(EXERCISE):
Starting at the line that holds "Degrees between the", transcribe every line to the end of the data exactly; include no other lines.

━━━━━━━━━━━━━━━━━━━━━━━━━━━━━━

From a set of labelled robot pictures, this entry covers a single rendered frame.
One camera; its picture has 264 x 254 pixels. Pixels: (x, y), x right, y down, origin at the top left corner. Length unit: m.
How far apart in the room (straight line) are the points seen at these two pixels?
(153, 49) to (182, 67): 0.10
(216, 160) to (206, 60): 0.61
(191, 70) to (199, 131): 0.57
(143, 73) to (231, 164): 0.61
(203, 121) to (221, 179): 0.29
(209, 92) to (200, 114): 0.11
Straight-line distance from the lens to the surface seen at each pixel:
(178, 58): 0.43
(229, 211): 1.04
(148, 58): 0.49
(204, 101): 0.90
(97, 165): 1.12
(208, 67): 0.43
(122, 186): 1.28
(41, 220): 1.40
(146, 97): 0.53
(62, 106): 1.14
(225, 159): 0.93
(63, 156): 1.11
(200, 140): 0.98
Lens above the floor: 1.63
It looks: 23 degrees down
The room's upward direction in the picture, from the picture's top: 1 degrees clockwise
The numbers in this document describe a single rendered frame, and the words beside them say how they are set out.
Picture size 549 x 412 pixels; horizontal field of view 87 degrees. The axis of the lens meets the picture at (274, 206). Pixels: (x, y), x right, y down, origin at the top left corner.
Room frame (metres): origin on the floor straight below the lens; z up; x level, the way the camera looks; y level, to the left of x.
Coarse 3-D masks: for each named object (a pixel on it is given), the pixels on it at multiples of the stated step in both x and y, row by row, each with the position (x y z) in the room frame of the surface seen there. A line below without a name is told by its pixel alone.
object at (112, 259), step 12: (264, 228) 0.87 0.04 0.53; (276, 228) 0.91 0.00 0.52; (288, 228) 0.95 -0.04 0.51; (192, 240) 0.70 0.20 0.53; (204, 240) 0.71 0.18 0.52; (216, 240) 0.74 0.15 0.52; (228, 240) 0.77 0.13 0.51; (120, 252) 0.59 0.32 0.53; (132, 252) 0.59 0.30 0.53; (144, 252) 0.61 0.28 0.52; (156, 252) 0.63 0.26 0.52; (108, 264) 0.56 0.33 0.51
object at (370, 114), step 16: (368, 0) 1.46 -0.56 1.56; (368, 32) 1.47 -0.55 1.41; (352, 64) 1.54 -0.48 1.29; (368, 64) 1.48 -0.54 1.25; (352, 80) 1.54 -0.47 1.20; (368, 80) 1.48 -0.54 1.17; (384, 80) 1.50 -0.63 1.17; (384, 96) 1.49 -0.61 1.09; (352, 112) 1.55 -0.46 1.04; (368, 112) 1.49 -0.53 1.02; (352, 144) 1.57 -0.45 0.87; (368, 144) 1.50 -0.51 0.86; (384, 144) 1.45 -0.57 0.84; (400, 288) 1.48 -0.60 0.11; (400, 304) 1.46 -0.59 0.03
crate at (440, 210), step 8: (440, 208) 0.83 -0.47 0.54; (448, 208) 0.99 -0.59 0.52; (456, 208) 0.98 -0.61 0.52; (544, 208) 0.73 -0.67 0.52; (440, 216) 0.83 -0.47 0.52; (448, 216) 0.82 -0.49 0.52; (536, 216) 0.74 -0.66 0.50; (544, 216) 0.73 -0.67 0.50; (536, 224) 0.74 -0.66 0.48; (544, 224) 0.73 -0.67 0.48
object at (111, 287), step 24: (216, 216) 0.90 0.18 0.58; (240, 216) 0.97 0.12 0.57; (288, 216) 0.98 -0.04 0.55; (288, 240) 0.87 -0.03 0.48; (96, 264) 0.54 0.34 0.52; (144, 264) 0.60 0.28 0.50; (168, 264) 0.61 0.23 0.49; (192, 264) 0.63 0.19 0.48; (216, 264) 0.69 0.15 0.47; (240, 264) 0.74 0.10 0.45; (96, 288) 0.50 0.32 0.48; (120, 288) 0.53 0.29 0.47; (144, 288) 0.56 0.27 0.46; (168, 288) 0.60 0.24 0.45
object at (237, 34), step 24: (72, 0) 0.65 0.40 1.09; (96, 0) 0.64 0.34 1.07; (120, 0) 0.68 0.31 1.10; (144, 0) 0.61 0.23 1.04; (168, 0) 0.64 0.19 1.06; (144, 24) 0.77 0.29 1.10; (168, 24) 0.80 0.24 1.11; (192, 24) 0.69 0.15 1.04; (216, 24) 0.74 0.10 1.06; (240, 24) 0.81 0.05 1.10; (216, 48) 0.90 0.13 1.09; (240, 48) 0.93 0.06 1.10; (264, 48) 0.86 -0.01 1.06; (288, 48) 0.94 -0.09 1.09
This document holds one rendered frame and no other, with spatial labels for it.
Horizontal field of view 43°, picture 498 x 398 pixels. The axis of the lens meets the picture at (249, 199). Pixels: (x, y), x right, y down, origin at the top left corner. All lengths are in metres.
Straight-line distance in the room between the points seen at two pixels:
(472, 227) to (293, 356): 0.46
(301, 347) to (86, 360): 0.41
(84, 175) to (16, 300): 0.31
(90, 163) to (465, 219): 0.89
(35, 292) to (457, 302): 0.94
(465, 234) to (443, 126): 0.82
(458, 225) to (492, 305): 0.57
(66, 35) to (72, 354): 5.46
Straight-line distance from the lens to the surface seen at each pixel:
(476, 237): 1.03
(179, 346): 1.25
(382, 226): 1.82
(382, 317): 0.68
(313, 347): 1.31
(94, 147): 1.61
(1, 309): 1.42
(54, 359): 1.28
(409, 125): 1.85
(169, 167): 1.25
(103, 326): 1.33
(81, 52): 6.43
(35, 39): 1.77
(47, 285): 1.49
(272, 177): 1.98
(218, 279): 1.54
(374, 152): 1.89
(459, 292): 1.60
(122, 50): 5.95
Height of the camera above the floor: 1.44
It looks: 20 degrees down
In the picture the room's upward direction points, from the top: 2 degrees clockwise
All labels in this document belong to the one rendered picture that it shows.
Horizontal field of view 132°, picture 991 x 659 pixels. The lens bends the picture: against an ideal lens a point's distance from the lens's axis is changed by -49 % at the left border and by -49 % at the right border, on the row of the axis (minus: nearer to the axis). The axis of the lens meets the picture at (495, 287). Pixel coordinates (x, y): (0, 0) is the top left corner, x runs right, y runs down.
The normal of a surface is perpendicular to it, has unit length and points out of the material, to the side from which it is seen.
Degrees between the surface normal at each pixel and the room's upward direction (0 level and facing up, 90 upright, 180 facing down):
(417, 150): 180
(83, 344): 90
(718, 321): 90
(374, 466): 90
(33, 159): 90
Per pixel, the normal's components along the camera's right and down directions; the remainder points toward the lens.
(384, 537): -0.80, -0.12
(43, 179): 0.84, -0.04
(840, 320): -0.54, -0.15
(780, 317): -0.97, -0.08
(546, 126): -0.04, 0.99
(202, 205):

━━━━━━━━━━━━━━━━━━━━━━━━━━━━━━

(SOLUTION TO THE EXERCISE):
Degrees between the surface normal at each pixel and the room's upward direction (0 level and facing up, 90 upright, 180 facing down):
(417, 150): 180
(83, 344): 90
(718, 321): 90
(374, 466): 90
(33, 159): 90
Per pixel, the normal's components along the camera's right and down directions; the remainder points toward the lens.
(384, 537): -0.80, -0.12
(43, 179): 0.84, -0.04
(840, 320): -0.54, -0.15
(780, 317): -0.97, -0.08
(546, 126): -0.04, 0.99
(202, 205):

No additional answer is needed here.